Last week’s rise in new filings for jobless claims adds another data point to the case for thinking that the downtrend has hit a wall in this critical measure of the labor market’s trend.
In the week ending Feb. 20, seasonally adjusted initial claims rose to 496,000 from 474,000 in the previous week, the Labor Department reports. That’s the highest since last November. Even more discouraging is the heightened risk that the general decline in new filings is over, at least temporarily. If so, the recovery in the labor market, which has yet to begin in terms of net job creation, may be facing a new headwind.
One reason for thinking so comes from our chart below, which seems to saying that the downward momentum in this measure has evaporated.
Today’s news of another rise in jobless claims isn’t a total surprise. We’ve been reading the statistical tea leaves for weeks (here and here, for instance) and wondering if something had changed in the formerly sinking number of new claims for jobless benefits. Today’s number only raises the stakes.

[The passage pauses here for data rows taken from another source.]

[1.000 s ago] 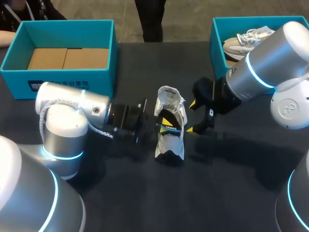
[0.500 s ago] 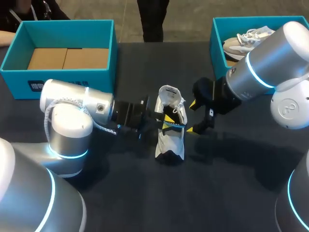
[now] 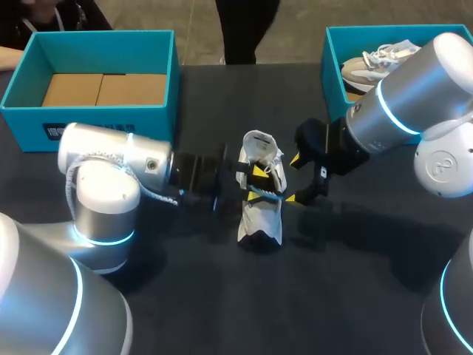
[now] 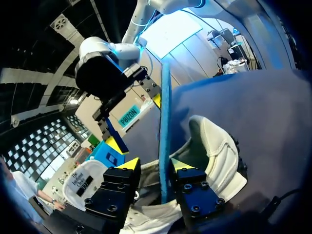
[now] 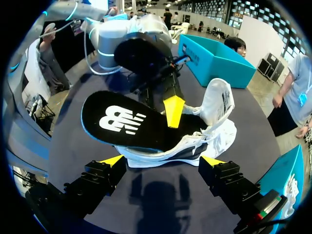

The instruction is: Take the shoe out of the shoebox, open the shoe tongue, remove and reinsert the insole, then place the shoe into the shoebox

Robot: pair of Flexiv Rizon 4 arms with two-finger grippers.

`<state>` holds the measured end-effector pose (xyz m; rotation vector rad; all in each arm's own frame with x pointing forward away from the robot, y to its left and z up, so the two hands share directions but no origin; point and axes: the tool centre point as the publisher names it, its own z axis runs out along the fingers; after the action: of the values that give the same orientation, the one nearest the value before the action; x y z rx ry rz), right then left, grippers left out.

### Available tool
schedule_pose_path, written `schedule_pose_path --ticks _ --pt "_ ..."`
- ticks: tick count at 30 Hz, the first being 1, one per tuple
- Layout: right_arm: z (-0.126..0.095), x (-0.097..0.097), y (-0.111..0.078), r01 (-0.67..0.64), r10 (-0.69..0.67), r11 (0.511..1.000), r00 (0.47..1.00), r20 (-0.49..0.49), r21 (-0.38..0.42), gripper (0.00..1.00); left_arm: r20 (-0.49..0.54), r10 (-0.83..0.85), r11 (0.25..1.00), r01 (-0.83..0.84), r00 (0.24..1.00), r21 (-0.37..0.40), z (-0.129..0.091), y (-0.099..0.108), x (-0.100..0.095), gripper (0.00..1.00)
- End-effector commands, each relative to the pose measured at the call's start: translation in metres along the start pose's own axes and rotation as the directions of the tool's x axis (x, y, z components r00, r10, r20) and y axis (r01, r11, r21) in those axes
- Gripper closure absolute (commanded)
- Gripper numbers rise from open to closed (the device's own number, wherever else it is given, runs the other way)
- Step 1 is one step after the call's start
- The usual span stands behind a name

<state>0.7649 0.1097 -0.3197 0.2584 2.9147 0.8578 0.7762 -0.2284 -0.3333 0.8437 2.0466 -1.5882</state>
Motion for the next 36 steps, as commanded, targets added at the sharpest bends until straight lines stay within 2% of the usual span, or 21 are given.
schedule_pose_path --ticks 1,5,8,12,19,27,36 --pt "0.001 0.001 0.001 0.000 0.000 1.000 1.000 0.003 0.004 0.00 0.004 0.009 1.000 -0.009 1.000 0.002 -0.005 -0.010 0.000 0.65" --pt "0.001 0.001 0.001 0.000 0.000 1.000 1.000 0.003 0.004 0.00 -0.007 0.009 1.000 -0.009 1.000 0.014 -0.003 -0.016 0.004 0.60" --pt "0.001 0.001 0.001 0.000 0.000 1.000 1.000 0.003 0.004 0.00 -0.025 -0.006 1.000 0.007 1.000 0.020 0.001 -0.014 0.011 0.67" --pt "0.001 0.001 0.001 0.000 0.000 1.000 1.000 0.003 0.004 0.00 -0.044 -0.019 1.000 0.020 0.999 0.022 0.006 -0.010 0.018 1.00" --pt "0.001 0.001 0.001 0.000 0.000 1.000 1.000 0.003 0.004 0.00 -0.074 -0.025 1.000 0.025 0.997 0.007 0.011 0.002 0.023 1.00" --pt "0.001 0.001 0.001 0.000 0.000 1.000 1.000 0.003 0.004 0.00 -0.067 -0.017 1.000 0.017 0.998 -0.003 0.013 0.013 0.018 1.00" --pt "0.001 0.001 0.001 0.000 0.000 1.000 1.000 0.003 0.004 0.00 -0.063 -0.030 1.000 0.029 0.998 -0.008 0.014 0.013 0.019 0.98"
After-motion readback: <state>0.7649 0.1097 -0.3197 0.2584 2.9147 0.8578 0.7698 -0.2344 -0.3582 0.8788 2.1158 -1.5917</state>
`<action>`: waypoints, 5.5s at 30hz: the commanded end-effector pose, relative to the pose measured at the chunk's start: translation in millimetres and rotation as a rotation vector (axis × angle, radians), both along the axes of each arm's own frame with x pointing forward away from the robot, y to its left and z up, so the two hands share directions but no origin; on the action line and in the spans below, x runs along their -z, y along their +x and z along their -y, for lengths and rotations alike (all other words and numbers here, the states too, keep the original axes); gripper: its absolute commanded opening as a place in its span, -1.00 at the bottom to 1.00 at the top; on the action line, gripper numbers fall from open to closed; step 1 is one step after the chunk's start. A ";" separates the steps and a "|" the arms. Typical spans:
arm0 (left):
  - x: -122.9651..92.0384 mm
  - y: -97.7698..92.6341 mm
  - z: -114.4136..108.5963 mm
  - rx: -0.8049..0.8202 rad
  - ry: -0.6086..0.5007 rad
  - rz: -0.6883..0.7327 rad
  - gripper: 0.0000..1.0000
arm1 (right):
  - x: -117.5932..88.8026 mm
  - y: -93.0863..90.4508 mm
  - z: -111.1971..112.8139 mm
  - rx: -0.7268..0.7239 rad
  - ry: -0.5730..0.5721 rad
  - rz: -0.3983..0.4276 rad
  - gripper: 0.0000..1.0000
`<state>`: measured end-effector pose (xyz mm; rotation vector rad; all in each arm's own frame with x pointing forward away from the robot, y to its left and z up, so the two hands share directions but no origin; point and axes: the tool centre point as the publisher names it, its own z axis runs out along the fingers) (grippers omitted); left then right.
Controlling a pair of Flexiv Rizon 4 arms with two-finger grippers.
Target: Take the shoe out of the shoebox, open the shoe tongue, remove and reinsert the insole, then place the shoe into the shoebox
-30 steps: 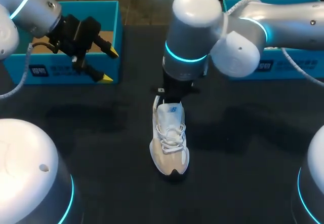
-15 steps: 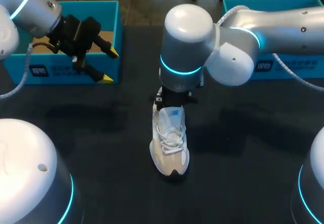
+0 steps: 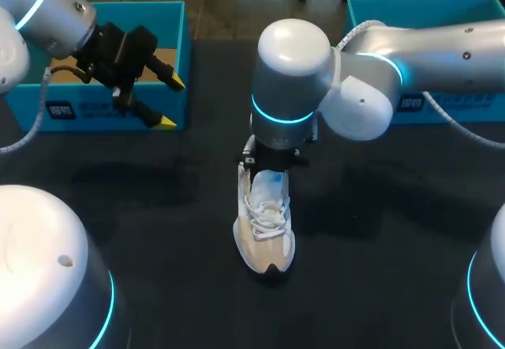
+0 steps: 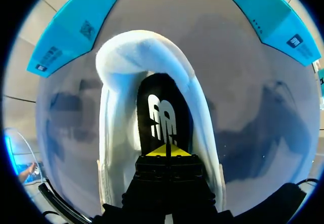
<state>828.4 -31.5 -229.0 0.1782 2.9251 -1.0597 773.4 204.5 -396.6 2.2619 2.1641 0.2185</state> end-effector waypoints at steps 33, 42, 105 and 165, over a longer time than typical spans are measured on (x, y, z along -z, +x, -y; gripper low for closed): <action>-0.6 -0.4 -0.7 0.001 0.003 0.000 1.00 | -6.1 27.2 -8.7 -0.042 -0.108 0.115 -1.00; -0.6 -0.4 -0.7 0.001 0.003 0.000 1.00 | -9.5 38.2 -6.0 -0.078 -0.162 0.123 -1.00; -0.6 -0.4 -0.7 0.001 0.003 0.000 1.00 | -61.5 -17.9 -8.4 -0.143 -0.156 -0.388 1.00; -0.6 -0.4 -0.7 0.001 0.003 0.000 1.00 | -98.7 -79.8 -1.1 0.059 -0.262 -0.306 -0.55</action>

It’s possible that there are technical reasons for the rise. Maybe February is a quirk. Although the numbers in our chart above are seasonally adjusted, there may be one-time variables that make recent readings anomalous. But it’s getting harder to think so as the upward trend rolls on.
At the very least, the labor market is at a critical juncture. The massive monthly losses in nonfarm payrolls have more or less faded. But net job creation in the private sector on a sustainable basis remains MIA. The recent trend in new jobless claims doesn’t offer much reason to think that there’s an imminent change for the better in the next round of data.